Description of the task
Retype each line of the material exactly, please, skipping any picture in it.

Data shown
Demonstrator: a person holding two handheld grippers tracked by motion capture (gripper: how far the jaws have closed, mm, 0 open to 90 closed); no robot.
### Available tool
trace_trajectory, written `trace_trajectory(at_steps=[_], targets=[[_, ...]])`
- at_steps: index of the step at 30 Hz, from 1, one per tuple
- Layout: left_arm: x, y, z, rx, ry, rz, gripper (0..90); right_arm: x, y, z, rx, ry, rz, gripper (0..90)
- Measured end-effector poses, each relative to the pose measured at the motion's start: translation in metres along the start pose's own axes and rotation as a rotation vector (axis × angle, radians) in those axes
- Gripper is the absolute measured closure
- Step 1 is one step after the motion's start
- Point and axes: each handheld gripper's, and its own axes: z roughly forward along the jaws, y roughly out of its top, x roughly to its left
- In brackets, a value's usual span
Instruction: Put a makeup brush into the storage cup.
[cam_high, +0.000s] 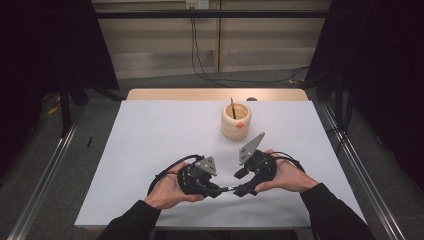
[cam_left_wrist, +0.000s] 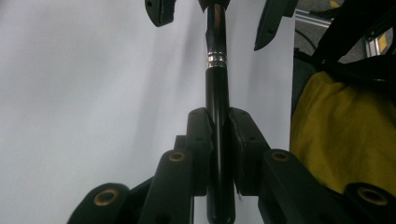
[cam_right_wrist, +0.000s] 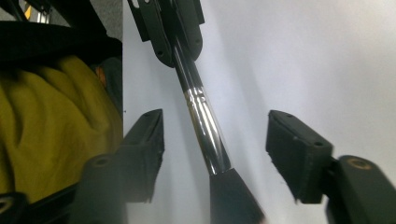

Answer
Demonstrator: a person holding two handheld grippers tracked by motion capture (gripper: how far the jaws have closed, mm, 0 open to 90 closed); no robot.
### Available tool
trace_trajectory, written `trace_trajectory(at_steps=[_], targets=[[_, ...]])`
- at_steps: index of the step at 30 Hz, from 1, one per tuple
- Layout: left_arm: x, y, z, rx, ry, rz, gripper (0..90); right_arm: x, y, z, rx, ry, rz, gripper (0..90)
- Measured end-effector poses, each relative to the pose measured at the motion's start: translation in metres along the start pose's own axes and rotation as a rotation vector (axis × angle, radians) in those axes
- Gripper is the absolute measured closure
- Step 1 is one step after the motion's start
- Point and axes: each handheld gripper's, and its own axes: z roughly forward along the jaws, y roughly out of its top, x roughly to its left
- In brackets, a value's usual span
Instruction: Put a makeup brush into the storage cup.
[cam_high, +0.000s] 
[cam_left_wrist, +0.000s] 
[cam_right_wrist, +0.000s] 

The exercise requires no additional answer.